A word-for-word restatement of the data is what is needed.

◇ ◇ ◇ ◇

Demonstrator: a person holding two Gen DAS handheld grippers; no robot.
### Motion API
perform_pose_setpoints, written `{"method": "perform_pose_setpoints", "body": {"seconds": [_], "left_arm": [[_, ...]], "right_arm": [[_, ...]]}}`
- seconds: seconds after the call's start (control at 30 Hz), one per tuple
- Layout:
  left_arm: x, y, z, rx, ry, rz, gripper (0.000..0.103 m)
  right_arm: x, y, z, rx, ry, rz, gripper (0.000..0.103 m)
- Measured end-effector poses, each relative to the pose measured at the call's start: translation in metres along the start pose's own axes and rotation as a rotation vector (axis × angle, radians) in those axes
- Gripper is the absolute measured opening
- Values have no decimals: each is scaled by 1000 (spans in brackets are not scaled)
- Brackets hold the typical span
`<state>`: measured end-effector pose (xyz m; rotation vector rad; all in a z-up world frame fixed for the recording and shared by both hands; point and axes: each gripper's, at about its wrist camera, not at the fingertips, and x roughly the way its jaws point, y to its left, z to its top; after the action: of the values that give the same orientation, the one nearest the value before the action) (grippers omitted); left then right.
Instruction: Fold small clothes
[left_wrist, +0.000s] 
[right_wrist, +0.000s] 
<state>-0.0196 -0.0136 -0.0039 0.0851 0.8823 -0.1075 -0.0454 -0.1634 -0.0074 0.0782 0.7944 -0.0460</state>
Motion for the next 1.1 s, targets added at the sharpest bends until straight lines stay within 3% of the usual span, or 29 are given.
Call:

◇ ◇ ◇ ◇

# ANSWER TO THIS TASK
Demonstrator: a person holding two Gen DAS handheld grippers; no robot.
### Motion API
perform_pose_setpoints, written `{"method": "perform_pose_setpoints", "body": {"seconds": [_], "left_arm": [[_, ...]], "right_arm": [[_, ...]]}}`
- seconds: seconds after the call's start (control at 30 Hz), one per tuple
- Layout:
  left_arm: x, y, z, rx, ry, rz, gripper (0.000..0.103 m)
  right_arm: x, y, z, rx, ry, rz, gripper (0.000..0.103 m)
- Measured end-effector poses, each relative to the pose measured at the call's start: translation in metres along the start pose's own axes and rotation as a rotation vector (axis × angle, radians) in those axes
- Gripper is the absolute measured opening
- Values have no decimals: each is scaled by 1000 (spans in brackets are not scaled)
- Brackets hold the typical span
`<state>`: measured end-effector pose (xyz m; rotation vector rad; all in a z-up world frame fixed for the recording and shared by both hands; point and axes: each gripper's, at about its wrist camera, not at the fingertips, and x roughly the way its jaws point, y to its left, z to its top; after the action: of the values that give the same orientation, the one nearest the value before the action) (grippers omitted); left then right.
Instruction: Fold small clothes
[left_wrist, +0.000s] 
[right_wrist, +0.000s] 
<state>-0.0196 -0.0136 -0.0039 0.0851 0.8823 -0.1075 -0.0454 -0.1634 -0.0074 0.0782 0.7944 -0.0460</state>
Motion for the next 1.1 s, targets added at the sharpest bends until straight lines stay within 3% of the usual span, or 29 are given.
Call:

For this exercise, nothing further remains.